Le Plateau-Mont-Royal part en guerre contre les panneaux publicitaires. Les élus de l'arrondissement ont adopté mardi soir un règlement qui, une fois en vigueur, donnera un an aux entreprises de publicité pour démanteler leurs panneaux-réclame. Mais l'industrie promet déjà de contester le nouveau règlement.

Mis à jour le 8 sept. 2010
Martin Croteau LA PRESSE

«Horreurs inouïes», «pollution visuelle», les élus de Projet Montréal qui administrent l'arrondissement ne mâchent pas leurs mots pour dénoncer les 45 affiches format géant qui se trouvent sur le territoire.

Le règlement a été adopté en première lecture, mardi soir, et il devrait être approuvé pour de bon en novembre. Les trois entreprises de publicité qui exploitent des panneaux dans l'arrondissement devront alors les démanteler dans l'année.

«Le Plateau-Mont-Royal sera la première administration municipale au Québec à enlever tous les panneaux-réclame de son territoire», a souligné le conseiller Alex Norris, le responsable du dossier.

Il a invité d'autres villes et arrondissements du Québec à imiter le Plateau.

La décision des élus a pris les entreprises d'affichage de court, elles qui disent n'avoir jamais été consultées. Elles promettent qu'elles ne laisseront pas le règlement passer comme une lettre à la poste.

Le porte-parole du Regroupement de l'industrie de l'affichage extérieur du Québec, Jeannot Lefebvre, affirme qu'il est trop tôt pour envisager des recours judiciaires contre l'arrondissement, mais cette avenue n'est certainement pas exclue.

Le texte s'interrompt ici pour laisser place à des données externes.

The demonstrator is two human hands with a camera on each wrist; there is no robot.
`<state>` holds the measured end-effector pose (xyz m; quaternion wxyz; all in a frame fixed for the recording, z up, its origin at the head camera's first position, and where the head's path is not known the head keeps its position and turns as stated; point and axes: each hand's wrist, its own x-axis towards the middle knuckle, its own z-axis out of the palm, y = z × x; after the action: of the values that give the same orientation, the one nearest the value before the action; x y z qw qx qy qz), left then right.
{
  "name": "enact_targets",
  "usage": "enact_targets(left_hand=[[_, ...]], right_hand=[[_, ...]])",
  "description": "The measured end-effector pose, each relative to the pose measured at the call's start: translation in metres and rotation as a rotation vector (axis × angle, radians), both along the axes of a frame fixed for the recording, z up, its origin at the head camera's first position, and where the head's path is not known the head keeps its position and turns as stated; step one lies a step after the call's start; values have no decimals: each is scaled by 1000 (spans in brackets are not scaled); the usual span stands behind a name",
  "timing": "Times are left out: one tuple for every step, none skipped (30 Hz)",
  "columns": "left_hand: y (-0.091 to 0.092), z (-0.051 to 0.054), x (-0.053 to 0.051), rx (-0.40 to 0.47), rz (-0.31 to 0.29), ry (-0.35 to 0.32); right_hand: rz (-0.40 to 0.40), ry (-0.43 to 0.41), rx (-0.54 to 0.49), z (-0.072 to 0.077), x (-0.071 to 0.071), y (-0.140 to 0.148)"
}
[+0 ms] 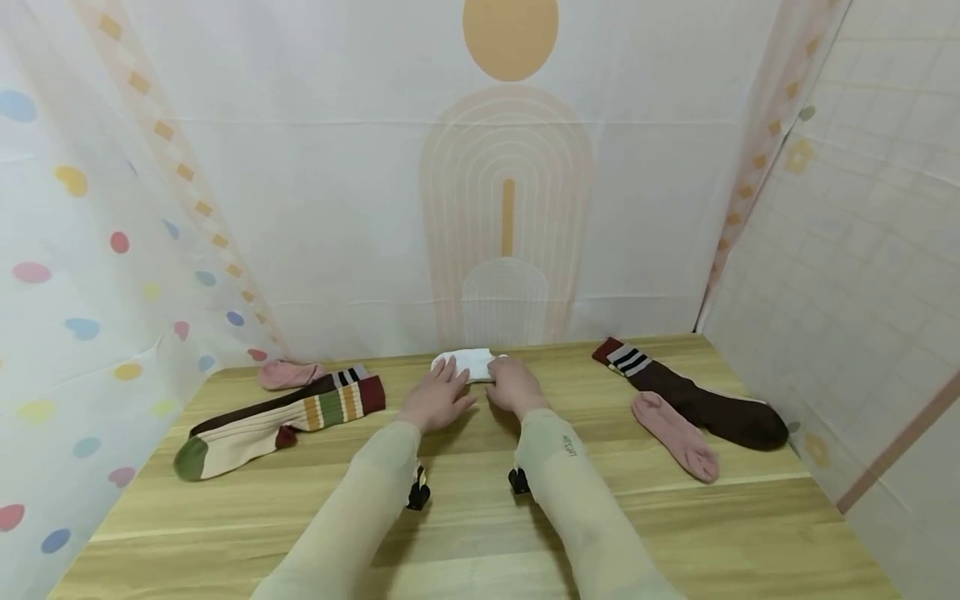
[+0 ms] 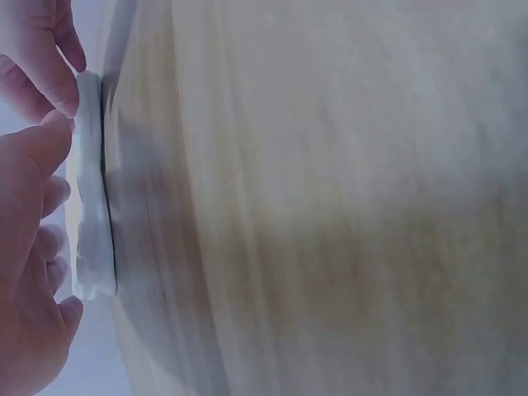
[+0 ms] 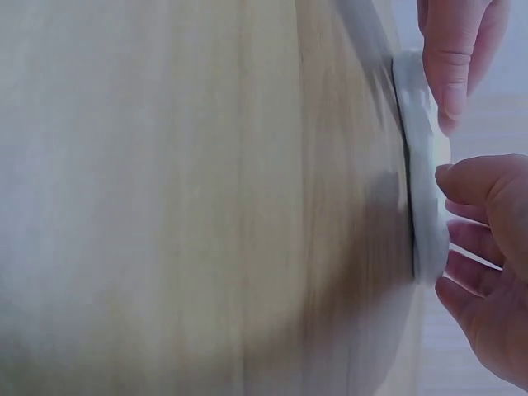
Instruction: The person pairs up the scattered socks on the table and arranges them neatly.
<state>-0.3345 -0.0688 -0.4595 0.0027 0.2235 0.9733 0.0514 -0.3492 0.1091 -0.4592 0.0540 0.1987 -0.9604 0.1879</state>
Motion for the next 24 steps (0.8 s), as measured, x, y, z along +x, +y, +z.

«Notre industrie est légale, a-t-il fait valoir. C'est une activité commerciale reconnue. Il y a des centaines d'emplois qui y sont rattachés et des revenus importants. Donc, si les autorités municipales nous obligent à prendre la voie juridique, nous le ferons.»

L'administration du Plateau-Mont-Royal rétorque qu'elle a obtenu un avis juridique du service du contentieux municipal avant d'aller de l'avant avec son règlement.

«On a le droit légal d'éteindre ces droits acquis, et c'est ce qu'on fait, a expliqué Alex Norris. Si les compagnies publicitaires veulent participer à lancer un débat public à ce sujet, nous accueillons un tel débat. Nous croyons que le public est derrière nous, que le public appuie toute mesure qui réduit la quantité de pollution visuelle dans nos quartiers.»

On compte 45 panneaux publicitaires dans le Plateau-Mont-Royal, qui rapportent chacun près de 1000$ à la ville centre sous forme de taxes. Même si la décision privera la Ville de 40 000$ par année, l'administration Tremblay n'entend pas la contester.

Son porte-parole, Darren Becker, a toutefois souligné que la décision des élus du Plateau fait suite à l'adoption de règles strictes sur le bruit et la mise en place de nouvelles restrictions à la circulation automobile dans l'arrondissement.

«Depuis quelques semaines, tout ce que cette administration de Projet Montréal fait, c'est d'interdire des choses», a raillé M. Becker.